-- Problem requirements --
Reproduce the data in full, exactly as it appears.

-- Source data --
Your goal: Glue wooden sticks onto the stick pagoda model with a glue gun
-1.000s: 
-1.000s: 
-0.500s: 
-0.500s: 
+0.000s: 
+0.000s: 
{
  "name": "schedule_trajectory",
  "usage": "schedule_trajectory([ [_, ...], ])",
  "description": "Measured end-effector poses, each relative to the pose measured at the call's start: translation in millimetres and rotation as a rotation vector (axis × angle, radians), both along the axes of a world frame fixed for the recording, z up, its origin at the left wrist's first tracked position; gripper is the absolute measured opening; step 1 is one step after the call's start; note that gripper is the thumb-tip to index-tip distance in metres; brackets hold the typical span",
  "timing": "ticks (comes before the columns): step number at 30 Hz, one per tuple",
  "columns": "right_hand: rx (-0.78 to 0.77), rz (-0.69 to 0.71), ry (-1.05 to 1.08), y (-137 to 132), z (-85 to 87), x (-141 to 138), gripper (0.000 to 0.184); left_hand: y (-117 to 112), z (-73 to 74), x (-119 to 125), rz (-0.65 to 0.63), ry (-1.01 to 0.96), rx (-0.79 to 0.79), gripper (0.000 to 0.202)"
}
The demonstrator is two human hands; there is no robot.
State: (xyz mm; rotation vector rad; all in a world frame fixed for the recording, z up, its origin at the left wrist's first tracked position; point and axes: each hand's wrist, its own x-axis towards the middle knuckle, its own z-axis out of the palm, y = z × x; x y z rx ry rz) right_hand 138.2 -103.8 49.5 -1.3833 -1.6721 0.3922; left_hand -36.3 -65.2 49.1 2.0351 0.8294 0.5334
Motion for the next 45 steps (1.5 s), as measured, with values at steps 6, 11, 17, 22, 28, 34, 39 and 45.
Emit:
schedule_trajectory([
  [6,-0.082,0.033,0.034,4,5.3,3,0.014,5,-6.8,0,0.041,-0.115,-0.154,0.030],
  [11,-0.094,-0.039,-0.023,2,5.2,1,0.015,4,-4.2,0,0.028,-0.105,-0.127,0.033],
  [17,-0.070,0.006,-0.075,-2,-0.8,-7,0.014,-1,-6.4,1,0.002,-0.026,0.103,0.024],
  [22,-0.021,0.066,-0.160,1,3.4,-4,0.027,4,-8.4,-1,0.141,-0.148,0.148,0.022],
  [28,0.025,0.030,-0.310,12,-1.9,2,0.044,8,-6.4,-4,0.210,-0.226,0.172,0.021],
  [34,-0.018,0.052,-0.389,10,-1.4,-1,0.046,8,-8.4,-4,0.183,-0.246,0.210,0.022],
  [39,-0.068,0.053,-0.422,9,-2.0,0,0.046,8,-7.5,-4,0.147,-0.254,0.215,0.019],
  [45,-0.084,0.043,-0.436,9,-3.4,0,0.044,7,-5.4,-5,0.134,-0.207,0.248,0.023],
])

-- Result for this exercise --
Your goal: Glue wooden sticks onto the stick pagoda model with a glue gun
-1.000s: 
-1.000s: 
-0.500s: 
-0.500s: 
+0.000s: 
+0.000s: 
{
  "name": "schedule_trajectory",
  "usage": "schedule_trajectory([ [_, ...], ])",
  "description": "Measured end-effector poses, each relative to the pose measured at the call's start: translation in millimetres and rotation as a rotation vector (axis × angle, radians), both along the axes of a world frame fixed for the recording, z up, its origin at the left wrist's first tracked position; gripper is the absolute measured opening; step 1 is one step after the call's start; note that gripper is the thumb-tip to index-tip distance in metres; brackets hold the typical span",
  "timing": "ticks (comes before the columns): step number at 30 Hz, one per tuple",
  "columns": "right_hand: rx (-0.78 to 0.77), rz (-0.69 to 0.71), ry (-1.05 to 1.08), y (-137 to 132), z (-85 to 87), x (-141 to 138), gripper (0.000 to 0.184); left_hand: y (-117 to 112), z (-73 to 74), x (-119 to 125), rz (-0.65 to 0.63), ry (-1.01 to 0.96), rx (-0.79 to 0.79), gripper (0.000 to 0.202)"
}
The demonstrator is two human hands; there is no robot.
State: (xyz mm; rotation vector rad; all in a world frame fixed for the recording, z up, its origin at the left wrist's first tracked position; point and axes: each hand's wrist, its own x-axis towards the middle knuckle, its own z-axis out of the palm, y = z × x; x y z rx ry rz) right_hand 138.2 -103.8 49.5 -1.3833 -1.6721 0.3922; left_hand -36.3 -65.2 49.1 2.0351 0.8294 0.5334
Motion for the next 45 steps (1.5 s), as measured, with values at steps 6, 11, 17, 22, 28, 34, 39 and 45.
Emit:
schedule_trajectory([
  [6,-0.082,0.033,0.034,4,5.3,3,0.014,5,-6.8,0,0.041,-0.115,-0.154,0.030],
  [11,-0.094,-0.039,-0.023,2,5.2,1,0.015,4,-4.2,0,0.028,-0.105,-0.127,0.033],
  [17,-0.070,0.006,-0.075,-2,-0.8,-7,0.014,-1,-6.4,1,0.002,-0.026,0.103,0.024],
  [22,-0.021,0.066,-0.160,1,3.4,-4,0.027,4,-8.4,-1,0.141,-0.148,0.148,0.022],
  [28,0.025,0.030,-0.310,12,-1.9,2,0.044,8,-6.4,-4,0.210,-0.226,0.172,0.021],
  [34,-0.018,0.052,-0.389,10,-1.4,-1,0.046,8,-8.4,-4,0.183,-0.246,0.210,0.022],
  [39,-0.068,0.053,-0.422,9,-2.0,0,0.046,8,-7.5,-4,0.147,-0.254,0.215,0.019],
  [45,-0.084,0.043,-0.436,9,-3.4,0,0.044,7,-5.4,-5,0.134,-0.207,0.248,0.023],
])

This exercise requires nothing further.